Just checking these ones out

©2015 Chris Whittier

The trick seems to work, she says, as the berries are sought after by local hunter-gatherers, and other primate species have been seen eating them. So far, it seems, it’s been plant 1: primates 0.

But now, Bradley claims, one ape is fighting back: gorillas seem to lack the ability to taste brazzein, which means they are unlikely to waste effort eating the berries.

Bradley thinks the gorillas have evolved this mutation as part of the arms race against the plant.

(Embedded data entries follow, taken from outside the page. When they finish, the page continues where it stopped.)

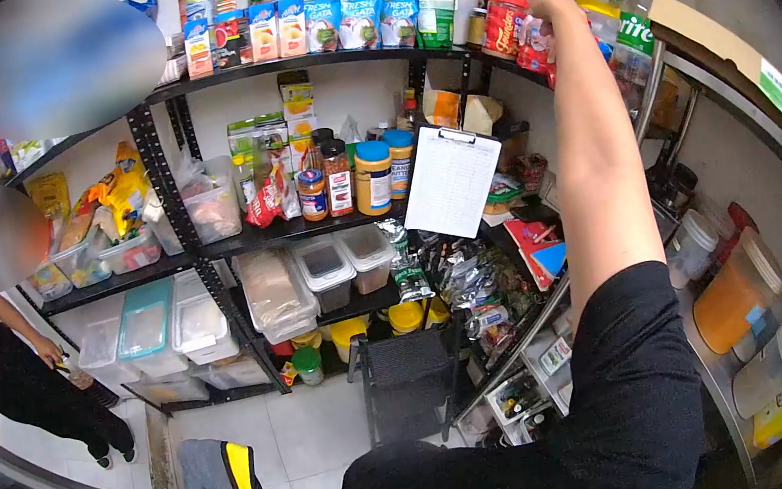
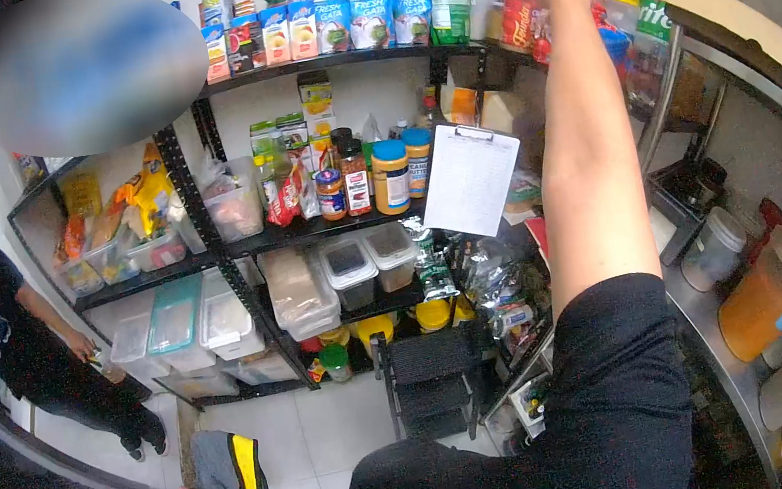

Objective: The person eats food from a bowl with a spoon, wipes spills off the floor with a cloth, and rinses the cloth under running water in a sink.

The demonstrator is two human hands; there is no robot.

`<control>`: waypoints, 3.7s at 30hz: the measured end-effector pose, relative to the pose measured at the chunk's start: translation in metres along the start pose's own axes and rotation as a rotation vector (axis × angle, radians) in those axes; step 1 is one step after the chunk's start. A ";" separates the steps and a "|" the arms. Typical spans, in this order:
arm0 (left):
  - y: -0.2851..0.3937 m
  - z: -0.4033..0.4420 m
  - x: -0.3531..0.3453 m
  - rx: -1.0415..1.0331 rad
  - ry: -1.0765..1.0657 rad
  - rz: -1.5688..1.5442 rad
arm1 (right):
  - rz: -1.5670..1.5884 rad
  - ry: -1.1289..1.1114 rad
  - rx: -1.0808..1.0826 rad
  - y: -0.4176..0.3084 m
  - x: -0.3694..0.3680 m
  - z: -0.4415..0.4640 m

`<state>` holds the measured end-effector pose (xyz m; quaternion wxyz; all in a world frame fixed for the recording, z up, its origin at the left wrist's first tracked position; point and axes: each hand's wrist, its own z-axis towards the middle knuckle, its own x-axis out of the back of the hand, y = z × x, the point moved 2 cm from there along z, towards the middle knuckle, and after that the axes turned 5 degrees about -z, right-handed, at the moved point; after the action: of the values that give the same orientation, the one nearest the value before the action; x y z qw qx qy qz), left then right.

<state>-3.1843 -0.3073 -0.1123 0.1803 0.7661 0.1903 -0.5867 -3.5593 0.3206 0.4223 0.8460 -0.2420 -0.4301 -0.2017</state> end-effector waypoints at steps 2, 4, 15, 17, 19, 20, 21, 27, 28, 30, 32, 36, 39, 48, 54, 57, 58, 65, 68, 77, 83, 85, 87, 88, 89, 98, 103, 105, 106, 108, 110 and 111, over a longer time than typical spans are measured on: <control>-0.009 0.012 0.001 0.016 -0.028 0.055 | -0.001 -0.031 0.006 0.003 -0.001 0.002; -0.011 0.021 -0.005 0.006 -0.064 0.099 | -0.037 -0.034 0.087 0.001 -0.005 0.010; -0.013 0.031 -0.017 -0.216 0.022 0.140 | -0.080 0.236 0.272 -0.054 -0.061 0.067; -0.001 0.031 -0.005 -0.179 0.018 0.073 | 0.166 0.206 0.409 -0.097 -0.092 0.059; 0.005 0.019 -0.010 -0.135 -0.038 -0.013 | 0.444 0.140 0.603 -0.160 -0.113 0.035; 0.010 0.015 -0.011 -0.119 -0.087 -0.033 | 0.580 0.085 0.710 -0.195 -0.122 0.019; 0.014 0.006 -0.013 -0.136 -0.100 -0.066 | 0.705 0.018 0.813 -0.229 -0.127 -0.004; 0.038 -0.039 0.004 -0.400 -0.062 -0.035 | 0.973 -0.278 1.323 -0.350 -0.081 -0.240; 0.039 -0.050 0.008 -0.416 -0.063 -0.044 | 0.934 -0.309 1.393 -0.356 -0.065 -0.292; 0.044 -0.075 0.017 -0.485 -0.054 -0.073 | 0.889 -0.356 1.569 -0.353 -0.029 -0.373; 0.047 -0.095 0.027 -0.515 -0.060 -0.079 | 0.875 -0.239 1.703 -0.345 -0.012 -0.429; 0.054 -0.126 0.049 -0.625 -0.023 -0.110 | 0.886 -0.270 1.890 -0.317 0.020 -0.506; 0.062 -0.146 0.070 -0.708 0.013 -0.135 | 1.047 -0.262 1.996 -0.307 0.017 -0.539; 0.056 -0.182 0.050 -0.771 0.000 -0.090 | 1.134 -0.144 2.033 -0.291 0.015 -0.583; 0.063 -0.187 0.063 -0.755 -0.015 -0.106 | 1.133 -0.155 2.037 -0.279 0.023 -0.579; 0.062 -0.185 0.061 -0.739 -0.024 -0.090 | 1.134 -0.146 2.038 -0.273 0.024 -0.571; 0.063 -0.184 0.061 -0.722 -0.017 -0.109 | 1.134 -0.145 2.035 -0.271 0.023 -0.569; 0.059 -0.175 0.049 -0.646 -0.051 -0.093 | 1.116 -0.149 1.987 -0.261 0.022 -0.555; 0.059 -0.169 0.048 -0.637 -0.079 -0.064 | 1.097 -0.175 1.972 -0.259 0.017 -0.551; 0.058 -0.153 0.050 -0.600 -0.063 -0.040 | 1.064 -0.271 1.928 -0.257 -0.003 -0.533; 0.055 -0.142 0.055 -0.576 -0.027 -0.044 | 0.962 -0.383 1.928 -0.243 -0.009 -0.521; 0.055 -0.136 0.057 -0.555 -0.044 -0.049 | 0.947 -0.439 1.942 -0.237 -0.014 -0.516; 0.051 -0.133 0.052 -0.541 -0.043 -0.049 | 0.954 -0.479 1.947 -0.228 -0.022 -0.510; 0.049 -0.131 0.047 -0.533 -0.044 -0.052 | 0.963 -0.515 1.959 -0.223 -0.026 -0.507; 0.044 -0.127 0.042 -0.507 -0.047 -0.038 | 0.959 -0.551 1.944 -0.218 -0.032 -0.504; -0.031 -0.032 -0.023 -0.009 -0.014 0.179 | 0.947 -1.114 2.109 -0.181 -0.133 -0.555; -0.081 0.020 -0.057 0.129 -0.102 0.278 | 0.870 -2.129 1.802 -0.166 -0.173 -0.600; -0.103 0.040 -0.046 0.416 -0.109 0.256 | 0.871 -2.397 1.700 -0.163 -0.196 -0.610; -0.115 0.049 -0.037 0.537 -0.115 0.246 | 1.004 -2.706 1.544 -0.163 -0.209 -0.617; -0.146 0.066 -0.027 0.804 -0.481 0.028 | 1.132 -3.012 1.336 -0.165 -0.221 -0.622; -0.164 0.068 -0.026 0.924 -0.846 -0.195 | 1.342 -3.302 1.160 -0.169 -0.225 -0.621; -0.170 0.075 -0.018 0.738 -0.560 -0.099 | 1.377 -3.279 1.211 -0.175 -0.232 -0.620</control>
<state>-3.3367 -0.1996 -0.1221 -0.0883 0.5813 -0.0508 -0.8073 -3.3921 -0.1507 -0.0462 0.4693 -0.0152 0.5507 -0.6901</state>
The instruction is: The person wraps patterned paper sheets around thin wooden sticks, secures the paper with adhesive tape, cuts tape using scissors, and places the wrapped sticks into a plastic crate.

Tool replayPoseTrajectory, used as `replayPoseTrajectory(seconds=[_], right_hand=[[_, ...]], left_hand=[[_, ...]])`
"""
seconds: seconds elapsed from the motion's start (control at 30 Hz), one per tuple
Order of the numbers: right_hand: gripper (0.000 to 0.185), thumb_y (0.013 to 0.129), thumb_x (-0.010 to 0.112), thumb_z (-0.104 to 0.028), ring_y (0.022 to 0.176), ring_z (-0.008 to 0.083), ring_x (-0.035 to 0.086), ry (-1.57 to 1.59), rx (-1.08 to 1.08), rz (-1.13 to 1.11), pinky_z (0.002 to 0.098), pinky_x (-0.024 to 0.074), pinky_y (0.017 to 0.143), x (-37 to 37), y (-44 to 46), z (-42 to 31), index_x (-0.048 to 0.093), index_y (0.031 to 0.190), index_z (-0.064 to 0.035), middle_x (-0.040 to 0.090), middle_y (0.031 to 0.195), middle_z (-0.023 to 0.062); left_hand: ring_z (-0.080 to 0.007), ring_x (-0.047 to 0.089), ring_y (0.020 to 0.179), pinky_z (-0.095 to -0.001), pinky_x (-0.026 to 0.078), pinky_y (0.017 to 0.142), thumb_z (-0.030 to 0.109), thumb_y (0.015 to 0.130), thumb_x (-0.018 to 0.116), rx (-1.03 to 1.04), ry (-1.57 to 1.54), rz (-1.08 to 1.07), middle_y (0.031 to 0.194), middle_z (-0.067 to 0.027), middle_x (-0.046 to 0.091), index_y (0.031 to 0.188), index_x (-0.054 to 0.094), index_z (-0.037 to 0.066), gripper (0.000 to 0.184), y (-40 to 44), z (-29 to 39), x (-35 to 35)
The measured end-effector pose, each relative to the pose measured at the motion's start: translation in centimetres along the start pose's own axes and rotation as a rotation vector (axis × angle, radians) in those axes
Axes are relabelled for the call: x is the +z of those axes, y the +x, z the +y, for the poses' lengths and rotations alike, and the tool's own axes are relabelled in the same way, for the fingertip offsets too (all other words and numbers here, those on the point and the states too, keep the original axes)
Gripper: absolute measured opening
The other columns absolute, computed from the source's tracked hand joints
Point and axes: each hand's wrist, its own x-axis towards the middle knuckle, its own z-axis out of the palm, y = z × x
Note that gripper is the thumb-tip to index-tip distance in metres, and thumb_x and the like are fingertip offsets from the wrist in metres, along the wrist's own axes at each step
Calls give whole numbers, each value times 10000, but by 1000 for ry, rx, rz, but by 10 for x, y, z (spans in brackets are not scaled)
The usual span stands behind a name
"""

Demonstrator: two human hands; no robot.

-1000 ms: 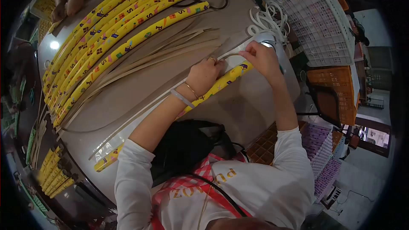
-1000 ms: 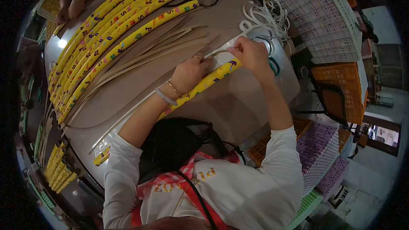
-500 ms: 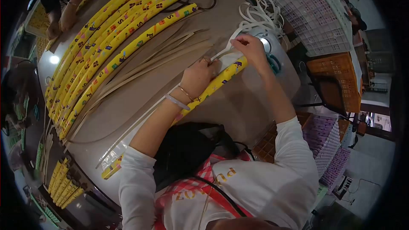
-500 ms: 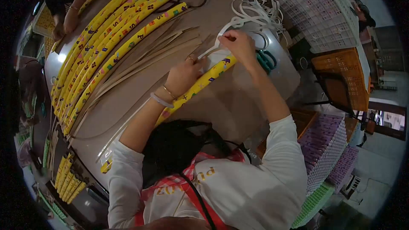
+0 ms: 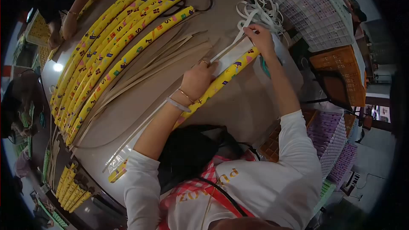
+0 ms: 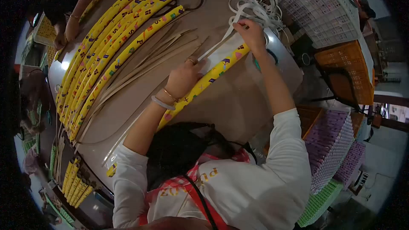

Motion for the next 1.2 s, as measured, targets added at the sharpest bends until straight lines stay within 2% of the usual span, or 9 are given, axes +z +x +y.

Her team analysed the DNA sequence of the gene TAS1R3, which codes for a sweet taste receptor, in 51 primate species, including humans. To their surprise they found that only the gorilla has two mutations that seem to prevent them from detecting the sweetness of brazzein.

Monkeys and bonobos have taste receptors primed to find the protein sweet, says Bradley. “But gorillas –  who are not known to eat the plant – have species-specific mutations that likely prevent the false signal.”

That suggests that they have evolved to stay one step ahead of the plant. Bradley says this is the first time researchers have described the genetic basis for a counter-adaptation to a biochemical mimic that manipulates taste receptors.

Next, the plant could acquire mutations changing how the protein binds to the taste receptor to fool the gorillas, but we don’t know if this will happen, says Bradley.

However, not everyone is convinced with Bradley’s take on the results. “This new work contains some fascinating data, but what is missing is any direct evidence that the plant specifically evolved the sweetener to support primate seed dispersal,” says Gary K. Beauchamp, president of the Monell Chemical Senses Center in Philadelphia.

“More puzzling, it is difficult to understand the reason why the gorilla specifically evolved a mutant form that renders them unable to detect the sweetness unlike other sympatric primate species who continue to be fooled,” he says.

“We can’t be certain that the sweet proteins are a product of selection favouring mimicry,” Bradley concedes. “Nor can we prove that the gorilla-specific mutations in the taste receptor are a specific counter-adaptation rather than a fluke coincidence.”

“But for now it is a compelling hypothesis, and we’re keen to work with field primatologists to gain a better understanding of the natural ecology of these plant-primate interactions,” she says.